Aug. 1, 2008 Harvard and Columbia scientists have for the first time used a new technique to transform an ALS (amyotrophic lateral sclerosis, or Lou Gehrig's disease) patient's skin cells into motor neurons, a process that may be used in the future to create tailor-made cells to treat the debilitating disease.
The research – led by Kevin Eggan, Ph.D. of the Harvard Stem Cell Institute – will be published July 31 in the online version of the journal Science.
This is the first time that skin cells from a chronically-ill patient have been reprogrammed into a stem cell-like state, and then coaxed into the specific cell types that would be needed to understand and treat the disease.
Though cell replacement therapies are probably still years away, the new cells will solve a problem that has hindered ALS research for years: the inability to study a patient's motor neurons in the laboratory.
ALS is caused by the degeneration and death of motor neurons, the nerve cells which convey nerve impulses from the spinal cord to each of the body's muscles. The death of motor neurons leads to paralysis of these muscles, including those involved in swallowing and breathing, and ultimately leads to death of the patient. The disease affects about 30,000 people in the United States.
"Up until now, it's been impossible to get access to the neurons affected by ALS and, although everyone was excited by the potential of the new technology, it was uncertain that we would be able to obtain them from patients' skin cells," says co-author Chris Henderson, Ph.D., professor of pathology, neurology and neuroscience, co-director of the Center for Motor Neuron Biology and Disease at Columbia, and senior scientific advisor of the Project A.L.S./ Jenifer Estess Laboratory for Stem Cell Research. "Our paper now shows that we can generate hundreds of millions of motor neurons that are genetically identical to a patient's own neurons. This will be an immense help as we try to uncover the mechanisms behind this disease and screen for drugs that can prolong life."
The motor neurons were created using a new technique that reprograms human adult skin cells into cells that resemble embryonic stem (ES) cells. The technique used to make these cells – called induced pluripotent stem (iPS) cells – was a major advance in the field that was first reported last November by researchers in Japan and Wisconsin. Those studies used skin cells from healthy adults, but it remained unknown whether iPS cells could be created with cells from chronically-ill patients and then transformed into neurons. The Columbia-Harvard team, in this paper, showed this was possible using an ALS patient's skin cells.
Columbia clinician-researchers Wendy Chung, M.D., Ph.D., Herbert Irving Assistant Professor of Pediatrics in Medicine, and Hiroshi Mitsumoto, M.D., D.Sc., the Wesley J. Howe Professor of Neurology at Columbia, obtained skin cells from an 82-year-old ALS patient. In the Project A.L.S. laboratory, Columbia researchers Dr. Henderson and Hynek Wichterle, Ph.D., assistant professor of pathology, and colleagues cultured the cells and contributed expertise needed for identifying iPS cell-derived motor neurons.

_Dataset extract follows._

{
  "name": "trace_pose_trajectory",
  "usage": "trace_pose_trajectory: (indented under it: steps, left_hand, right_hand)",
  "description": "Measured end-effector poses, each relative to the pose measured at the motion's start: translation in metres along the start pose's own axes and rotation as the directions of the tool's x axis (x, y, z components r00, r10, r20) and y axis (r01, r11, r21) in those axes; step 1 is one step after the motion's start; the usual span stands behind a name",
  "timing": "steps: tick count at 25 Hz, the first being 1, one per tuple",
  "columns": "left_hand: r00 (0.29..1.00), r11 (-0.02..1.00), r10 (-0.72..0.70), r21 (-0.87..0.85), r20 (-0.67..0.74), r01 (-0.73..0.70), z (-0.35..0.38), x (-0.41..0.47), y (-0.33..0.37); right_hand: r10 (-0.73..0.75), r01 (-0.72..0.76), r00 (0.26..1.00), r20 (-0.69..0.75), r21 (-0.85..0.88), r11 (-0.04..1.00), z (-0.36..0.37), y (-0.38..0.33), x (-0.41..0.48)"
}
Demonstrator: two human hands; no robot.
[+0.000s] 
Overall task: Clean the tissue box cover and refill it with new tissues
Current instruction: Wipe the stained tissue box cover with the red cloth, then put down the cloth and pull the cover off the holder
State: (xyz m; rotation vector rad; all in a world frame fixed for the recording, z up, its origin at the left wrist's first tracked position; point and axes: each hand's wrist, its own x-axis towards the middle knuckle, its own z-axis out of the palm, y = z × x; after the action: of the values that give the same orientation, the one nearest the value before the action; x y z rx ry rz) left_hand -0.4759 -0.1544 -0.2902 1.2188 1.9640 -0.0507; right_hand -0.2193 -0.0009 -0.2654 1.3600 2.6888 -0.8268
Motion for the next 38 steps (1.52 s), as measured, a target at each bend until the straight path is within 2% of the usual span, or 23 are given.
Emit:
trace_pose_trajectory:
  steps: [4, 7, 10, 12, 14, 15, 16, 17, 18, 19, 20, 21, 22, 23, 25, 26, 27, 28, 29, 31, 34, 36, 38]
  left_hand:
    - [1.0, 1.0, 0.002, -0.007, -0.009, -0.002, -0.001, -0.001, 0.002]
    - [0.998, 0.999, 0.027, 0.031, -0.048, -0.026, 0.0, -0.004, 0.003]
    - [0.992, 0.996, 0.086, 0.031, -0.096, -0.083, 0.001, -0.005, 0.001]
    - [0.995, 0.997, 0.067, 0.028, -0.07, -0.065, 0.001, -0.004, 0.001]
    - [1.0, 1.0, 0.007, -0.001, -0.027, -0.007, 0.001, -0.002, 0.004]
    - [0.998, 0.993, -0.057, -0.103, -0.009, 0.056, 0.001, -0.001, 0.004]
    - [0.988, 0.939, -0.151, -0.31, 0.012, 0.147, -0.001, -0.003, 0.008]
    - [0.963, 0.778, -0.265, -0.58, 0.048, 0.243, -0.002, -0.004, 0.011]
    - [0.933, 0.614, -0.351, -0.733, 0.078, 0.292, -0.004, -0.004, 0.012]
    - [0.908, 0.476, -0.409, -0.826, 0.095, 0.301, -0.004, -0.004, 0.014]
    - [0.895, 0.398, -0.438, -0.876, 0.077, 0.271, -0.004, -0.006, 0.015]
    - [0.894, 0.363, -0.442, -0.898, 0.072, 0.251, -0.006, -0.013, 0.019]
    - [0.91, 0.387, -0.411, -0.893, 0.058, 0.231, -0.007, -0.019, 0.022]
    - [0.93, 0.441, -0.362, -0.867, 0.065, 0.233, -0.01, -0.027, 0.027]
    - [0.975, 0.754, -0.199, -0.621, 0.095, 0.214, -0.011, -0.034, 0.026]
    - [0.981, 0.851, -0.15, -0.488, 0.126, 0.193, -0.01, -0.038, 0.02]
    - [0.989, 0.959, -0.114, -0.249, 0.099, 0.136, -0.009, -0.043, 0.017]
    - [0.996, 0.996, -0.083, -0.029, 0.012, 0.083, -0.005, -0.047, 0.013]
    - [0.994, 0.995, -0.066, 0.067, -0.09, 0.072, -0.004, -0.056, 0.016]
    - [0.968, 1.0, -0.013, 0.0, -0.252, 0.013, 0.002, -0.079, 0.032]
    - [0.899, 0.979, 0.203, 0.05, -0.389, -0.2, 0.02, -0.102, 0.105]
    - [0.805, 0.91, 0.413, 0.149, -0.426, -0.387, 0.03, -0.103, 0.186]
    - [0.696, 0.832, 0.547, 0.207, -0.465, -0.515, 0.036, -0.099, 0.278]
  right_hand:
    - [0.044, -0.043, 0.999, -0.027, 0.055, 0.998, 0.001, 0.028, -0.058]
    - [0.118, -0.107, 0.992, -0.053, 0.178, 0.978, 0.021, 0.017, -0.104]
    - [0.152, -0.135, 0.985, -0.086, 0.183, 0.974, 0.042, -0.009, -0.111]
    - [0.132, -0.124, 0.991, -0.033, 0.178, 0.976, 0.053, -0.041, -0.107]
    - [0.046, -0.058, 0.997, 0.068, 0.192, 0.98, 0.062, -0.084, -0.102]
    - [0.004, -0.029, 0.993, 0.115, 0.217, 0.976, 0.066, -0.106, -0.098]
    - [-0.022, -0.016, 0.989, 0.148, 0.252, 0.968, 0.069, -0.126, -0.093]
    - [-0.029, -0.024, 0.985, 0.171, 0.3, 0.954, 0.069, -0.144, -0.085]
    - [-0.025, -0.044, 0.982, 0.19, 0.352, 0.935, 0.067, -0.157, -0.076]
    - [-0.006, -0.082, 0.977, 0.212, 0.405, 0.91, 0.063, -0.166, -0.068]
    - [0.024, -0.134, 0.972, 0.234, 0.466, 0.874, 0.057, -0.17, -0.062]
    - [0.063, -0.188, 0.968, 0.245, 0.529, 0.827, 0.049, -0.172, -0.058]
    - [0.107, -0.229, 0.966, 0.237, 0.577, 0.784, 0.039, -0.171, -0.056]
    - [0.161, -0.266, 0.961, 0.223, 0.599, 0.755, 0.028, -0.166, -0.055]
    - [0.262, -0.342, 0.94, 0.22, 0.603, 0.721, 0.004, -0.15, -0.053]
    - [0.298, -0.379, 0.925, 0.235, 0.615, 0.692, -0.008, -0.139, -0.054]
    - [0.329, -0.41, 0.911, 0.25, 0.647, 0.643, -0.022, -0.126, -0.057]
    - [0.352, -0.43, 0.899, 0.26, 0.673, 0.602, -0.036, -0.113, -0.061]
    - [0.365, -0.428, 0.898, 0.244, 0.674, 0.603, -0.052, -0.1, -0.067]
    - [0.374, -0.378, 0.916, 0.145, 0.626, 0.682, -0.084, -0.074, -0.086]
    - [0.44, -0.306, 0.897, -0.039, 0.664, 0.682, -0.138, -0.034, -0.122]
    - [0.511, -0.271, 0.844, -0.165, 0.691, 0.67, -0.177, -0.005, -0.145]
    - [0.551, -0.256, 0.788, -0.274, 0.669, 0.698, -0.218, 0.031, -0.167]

Finally, Harvard researchers, led by Kevin Eggan of the Harvard Stem Cell Institute, successfully used the new technique to reprogram the skin cells into iPS cells and differentiate them into motor neurons.
Scientists had originally hoped to create neurons and other adult cells using "therapeutic cloning," in which DNA from a patient is inserted into a donated egg to create embryonic stem cells. That technique, however, has still not been successful in humans, and is also hindered by a shortage of donated eggs.
If the iPS technique holds its promise in producing neurons and other cells for research, it will probably replace the "therapeutic cloning" approach, Dr. Henderson says, but there are still lots of questions about the iPS-derived neurons.
"We don't know yet how similar they are to the motor neurons in ALS patients," he says. "While the cells exhibit many properties that are typical of motor neurons, we don't yet know whether they will be prone to degeneration that will allow us to mimic the disease in the culture dish and therefore to screen potential drugs."
Researchers at Columbia and Harvard are already collaborating to investigate the cells with the ultimate goal of determining how they differ from a healthy person's motor neurons.
"Project A.L.S. has always maintained that collaboration between scientists is the answer to understanding and treating this disease," Valerie Estess, founder and research director, Project A.L.S. "We are thrilled to have catalyzed the Harvard-Columbia collaboration that led to this discovery."
"Therapeutic use of the cells is probably a long way off," Dr. Henderson says. "Right now there are safety issues with iPS cells, including a risk of cancer. We also don't know how to reintroduce cells into a sick adult in a way that will be beneficial. All these hurdles need to be overcome first before we can think about using the cells to treat disease, but we can start immediately to evaluate them as a tool for drug discovery."
The Columbia and Harvard researchers were supported by the Harvard Stem Cell Institute, Project A.L.S., the SMA Foundation, MDA Wings Over Wall Street, the Claire and Leonard Tow Charitable Foundation, the Spina, Drago and Bowen Families, Ride for Life and the New York Stem Cell Foundation.